Et qui est l’archevêque Vincenzo Paglia ? Comme le note Weigel, il n’a “aucune qualification perceptible” pour ce poste. En effet, sa seule prétention à la gloire – ou plutôt à l’infamie – est qu’il a “commandé une fresque homo-érotique dans l’abside de la cathédrale de Terni-Narni-Amelia” dans laquelle il est lui-même représenté semi-nu. Comme pour les autres hommes de main que Francis a élevés au pouvoir pour réaliser ses souhaits, Paglia, dit Weigel, ” agit exactement comme ceux qui ont manipulé les Synodes de 2014, 2015 et 2018, c’est-à-dire une autre cabale de religieux ambitieux (et, franchement, pas si brillant que ça) qui perdent continuellement leurs arguments et qui ont ensuite cherché à compenser par la brutalité et les menaces.
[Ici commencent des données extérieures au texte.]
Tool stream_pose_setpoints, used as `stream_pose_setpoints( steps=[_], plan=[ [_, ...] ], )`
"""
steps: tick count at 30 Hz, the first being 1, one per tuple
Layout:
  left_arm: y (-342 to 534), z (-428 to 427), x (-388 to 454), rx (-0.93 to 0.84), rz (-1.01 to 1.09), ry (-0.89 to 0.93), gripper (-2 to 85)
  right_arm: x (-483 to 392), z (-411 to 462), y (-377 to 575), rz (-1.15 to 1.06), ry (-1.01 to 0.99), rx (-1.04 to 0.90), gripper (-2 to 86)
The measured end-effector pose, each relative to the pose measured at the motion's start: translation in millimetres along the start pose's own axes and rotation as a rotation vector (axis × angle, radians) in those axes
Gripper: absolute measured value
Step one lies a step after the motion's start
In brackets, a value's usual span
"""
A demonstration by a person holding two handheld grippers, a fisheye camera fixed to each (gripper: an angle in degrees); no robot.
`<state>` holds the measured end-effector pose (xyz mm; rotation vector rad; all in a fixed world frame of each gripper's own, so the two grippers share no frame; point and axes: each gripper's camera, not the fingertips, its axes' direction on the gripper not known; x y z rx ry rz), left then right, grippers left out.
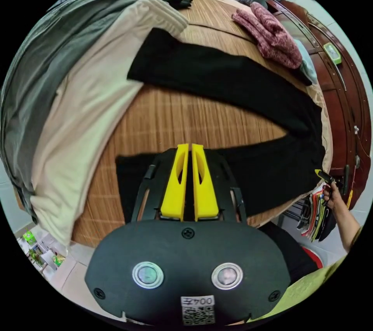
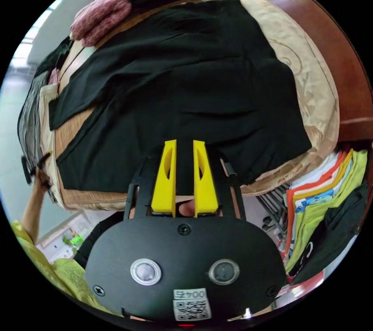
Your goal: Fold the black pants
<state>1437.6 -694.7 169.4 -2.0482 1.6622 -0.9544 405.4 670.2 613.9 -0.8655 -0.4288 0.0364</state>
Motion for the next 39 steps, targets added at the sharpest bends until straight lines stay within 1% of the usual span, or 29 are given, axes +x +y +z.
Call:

On ne s’attendrait jamais à ce qu’un “normaliste” comme Weigel fasse une évaluation de Rome comme siège d’une corruption diabolique, mais c’est là : “D’où l’atmosphère romaine du moment : sulfureuse, fébrile et extrêmement désagréable, avec plus d’une bouffée de panique à son sujet. Ce n’est pas ainsi que se comportent les gens qui croient qu’ils sont fermement en contrôle et qu’ils vont probablement le rester.” En d’autres termes, le pontificat actuel est administré par des voyous ecclésiastiques qui craignent que seule la force brute puisse maintenir leur emprise sur le pouvoir. Et donc : des sbires, en effet.

Mais comme Weigel le note avec espoir : ” Comme le savait Jean-Paul II, la vérité l’emportera toujours, aussi longtemps qu’elle durera, parce que l’erreur est sans vie et désolante “. C’est précisément le cas. En attendant, cependant, comme le père Gruner n’a jamais cessé d’avertir les fidèles, le bien-être d’innombrables âmes est menacé par les “loups voraces” dont Notre Seigneur lui-même a averti, ces “faux prophètes, qui viennent à vous en vêtements de brebis, mais intérieurement ce sont les loups voraces”. (Matt. 7:15).

Dans ces circonstances, vraiment sans précédent dans l’histoire de l’Église, la vérité, humainement parlant, ne prévaudra pas par ses propres mérites (l’hypothèse naïve de la modernité dénoncée comme folie par les grands papes préconciliaires). Au contraire, le triomphe de la vérité dans une Église en crise nécessitera l’aide la plus extraordinaire d’en haut, car le Seigneur de l’Histoire, agissant par l’intercession de sa Sainte Mère, met fin à cette folie. Dans l’Église, comme dans le monde, le triomphe de la vérité passe par le triomphe du Cœur Immaculé de Marie.